# Matrix & Vector Techniques

### 1. Quadratic Form as Matrix Representation

It is often useful when getting the maximum and minimum of eigenvalues of a diagonal matrix. \begin{aligned} a x^2 + 2 b x y + c y^2 &= \left(\begin{array}{cc} x & y \end{array}\right) \left(\begin{array}{cc} a & b \\ c & d \end{array}\right) \left(\begin{array}{c} x \\ y \end{array}\right) \\\\ a x^2 + b y^2 + c z^2 + 2 d x y + 2 e x z + 2 f y z &= \left(\begin{array}{ccc} x & y & z \end{array}\right) \left(\begin{array}{ccc} a & d & e \\ d & b & f \\ e & f & c \end{array}\right) \left(\begin{array}{c} x \\ y \\ z \end{array}\right) \end{aligned}

Mainly, the symmetric matrix is used as above, the important note is that the symmetric matrix is not necessary so. Other matrices can be used for this, but the symmetric matrix is convenient since it has useful properties. However, it may occur the symmetric matrix is not available, and in that case, still this form can be derived. More specifically, the general representation is as follows. \begin{aligned} a x^2 + b y^2 &+ c z^2 + 2 d x y + 2 e x z + 2 f y z = \left(\begin{array}{ccc} x & y & z \end{array}\right) M \left(\begin{array}{c} x \\ y \\ z \end{array}\right), \quad M = \left(\begin{array}{ccc} m_{11} & m_{12} & m_{13} \\ m_{21} & m_{22} & m_{23} \\ m_{31} & m_{32} & m_{33} \end{array}\right) \end{aligned} \\ \begin{aligned} \implies m_{11} = a, \quad m_{22} = b, \quad m_{33} = c, \quad m_{12} + m_{21} = 2d, \quad m_{13} + m_{31} = 2e, \quad m_{23} + m_{32} = 2f \end{aligned}

But, let $A$ be the symmetric matrix from the above representations from now. Consider an eigenvector $v$ and an eigenvalue $\lambda$ of a matrix $A$, which is $Av = \lambda v$. Then, $v^tAv = v^t\lambda v = \lambda v^t v$. Therefore, \begin{aligned} \lambda = \cfrac{v^t A v}{v^t v} \end{aligned}

Especially, when $\Vert v \Vert = 1$, $\lambda = v^t A v^t$. As such, the maximum and minimum of eigenvalues can be produced from $v^t A v^t$. Meanwhile, as if a quadratic expression can be rotated to remove its cross-terms such as $xy$, the diagonalization of a matrix acts as deleting these cross-terms.
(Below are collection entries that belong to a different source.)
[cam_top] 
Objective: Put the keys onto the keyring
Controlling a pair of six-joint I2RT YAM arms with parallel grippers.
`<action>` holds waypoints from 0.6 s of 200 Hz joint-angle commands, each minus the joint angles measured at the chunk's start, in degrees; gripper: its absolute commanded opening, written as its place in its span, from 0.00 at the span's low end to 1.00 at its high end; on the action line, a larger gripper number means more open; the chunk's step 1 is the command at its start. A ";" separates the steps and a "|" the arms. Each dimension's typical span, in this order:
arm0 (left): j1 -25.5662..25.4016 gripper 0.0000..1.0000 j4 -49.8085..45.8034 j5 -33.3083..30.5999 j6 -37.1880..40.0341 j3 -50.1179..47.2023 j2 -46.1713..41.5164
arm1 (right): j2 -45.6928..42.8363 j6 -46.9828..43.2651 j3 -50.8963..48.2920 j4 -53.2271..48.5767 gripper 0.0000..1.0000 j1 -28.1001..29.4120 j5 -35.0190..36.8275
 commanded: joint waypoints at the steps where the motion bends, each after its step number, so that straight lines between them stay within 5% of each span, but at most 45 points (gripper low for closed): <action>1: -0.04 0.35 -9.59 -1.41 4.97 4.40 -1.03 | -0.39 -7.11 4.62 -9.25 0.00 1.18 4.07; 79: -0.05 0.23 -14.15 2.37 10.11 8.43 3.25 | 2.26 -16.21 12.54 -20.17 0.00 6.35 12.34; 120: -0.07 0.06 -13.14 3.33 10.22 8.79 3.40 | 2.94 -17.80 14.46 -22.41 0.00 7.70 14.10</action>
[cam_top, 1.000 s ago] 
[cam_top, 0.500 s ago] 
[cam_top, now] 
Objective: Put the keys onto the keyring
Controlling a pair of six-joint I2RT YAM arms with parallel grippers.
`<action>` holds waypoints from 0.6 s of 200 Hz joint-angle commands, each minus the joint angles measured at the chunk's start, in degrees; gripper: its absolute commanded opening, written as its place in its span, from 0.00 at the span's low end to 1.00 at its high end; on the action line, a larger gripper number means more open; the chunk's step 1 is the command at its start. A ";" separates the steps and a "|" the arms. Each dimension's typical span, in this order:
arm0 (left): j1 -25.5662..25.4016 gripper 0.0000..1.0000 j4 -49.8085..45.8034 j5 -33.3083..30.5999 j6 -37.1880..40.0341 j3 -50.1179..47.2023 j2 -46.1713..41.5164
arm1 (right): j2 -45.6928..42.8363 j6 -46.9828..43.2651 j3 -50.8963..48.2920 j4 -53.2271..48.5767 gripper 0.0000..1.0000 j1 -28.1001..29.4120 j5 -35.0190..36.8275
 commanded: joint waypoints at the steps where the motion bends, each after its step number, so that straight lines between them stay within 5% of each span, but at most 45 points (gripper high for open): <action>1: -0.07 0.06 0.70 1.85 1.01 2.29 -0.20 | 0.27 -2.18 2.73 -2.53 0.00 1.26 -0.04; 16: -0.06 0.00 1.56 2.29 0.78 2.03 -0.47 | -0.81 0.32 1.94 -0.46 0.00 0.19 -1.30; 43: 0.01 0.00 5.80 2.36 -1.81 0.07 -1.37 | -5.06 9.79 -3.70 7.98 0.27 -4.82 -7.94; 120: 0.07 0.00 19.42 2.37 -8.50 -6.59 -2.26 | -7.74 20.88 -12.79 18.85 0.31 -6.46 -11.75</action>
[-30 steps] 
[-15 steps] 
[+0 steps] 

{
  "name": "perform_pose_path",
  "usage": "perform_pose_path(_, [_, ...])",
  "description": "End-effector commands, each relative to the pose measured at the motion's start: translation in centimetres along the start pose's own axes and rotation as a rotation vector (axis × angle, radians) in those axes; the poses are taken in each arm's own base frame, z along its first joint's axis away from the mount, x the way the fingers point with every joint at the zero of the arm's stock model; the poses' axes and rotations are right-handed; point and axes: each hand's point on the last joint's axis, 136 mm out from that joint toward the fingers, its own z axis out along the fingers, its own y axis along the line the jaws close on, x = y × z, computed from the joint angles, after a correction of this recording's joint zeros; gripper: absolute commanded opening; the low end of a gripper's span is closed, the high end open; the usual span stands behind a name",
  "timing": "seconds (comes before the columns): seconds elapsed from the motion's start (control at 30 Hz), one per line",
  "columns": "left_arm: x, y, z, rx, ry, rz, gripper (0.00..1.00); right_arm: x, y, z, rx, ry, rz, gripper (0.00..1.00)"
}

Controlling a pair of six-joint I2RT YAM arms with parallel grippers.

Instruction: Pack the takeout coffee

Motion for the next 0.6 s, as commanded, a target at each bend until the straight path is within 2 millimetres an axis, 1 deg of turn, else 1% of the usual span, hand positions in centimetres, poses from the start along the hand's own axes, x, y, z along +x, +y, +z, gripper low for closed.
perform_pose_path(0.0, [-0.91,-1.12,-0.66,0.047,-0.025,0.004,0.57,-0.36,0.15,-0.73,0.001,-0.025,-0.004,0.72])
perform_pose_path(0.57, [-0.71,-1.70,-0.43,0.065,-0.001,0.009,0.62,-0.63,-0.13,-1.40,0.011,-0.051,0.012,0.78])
From this perspective, the principal axis theorem appears which introduces a transformation of quadratic forms used in the beginning. Let $\lambda_i$ be an eigenvalue of the symmetric matrix $A$. Then, the transformation is as follows. \begin{aligned} a x^2 + 2 b x y + c y^2 = k &\implies \lambda_1 x^2 + \lambda_2 y^2 = k \\ a x^2 + b y^2 + c z^2 + 2 d x y + 2 e x z + 2 f y z = k &\implies \lambda_1 x^2 + \lambda_2 y^2 + \lambda_3 z^2 = k \end{aligned}

### 2. Diagonal Matrix

For a matrix $A \in \mathbb{R^{n \times n}}$, $A$ is called diagonalizable if there exists an invertible matrix $P$ and a diagonal matrix $D$ such that $D = P^{-1}AP$. Such $P$ and $D$ are not unique, and $A$ and $D$ are called similar. There are some conditions to be diagonalizable as follows.

• $A$ is symmetric.
• $A$ has $n$ linearly independent eigenvectors.
• $A$ has $n$ different eigenvalues.
• The minimal polynomial consists of distinct linear factors.
• The algebraic multiplicity is equal to the geometric multiplicity.
• Assume that the characteristic polynomial of $A$ is $f(\lambda) = (\lambda - \alpha)^m(\lambda - \beta) \cdots$ for $1 < m < n$. Although the algebraic multiplicity of $\lambda = \alpha$ is $m$, it shoud be checked if $\dim \ker(A - \alpha I) = m$. Since $\dim \ker (A - \alpha I) + \text{rank}(A - \alpha I) = n$ as mentioned in this note, $A$ is diagonalizable if $n - \text{rank}(A - \alpha I) = m$.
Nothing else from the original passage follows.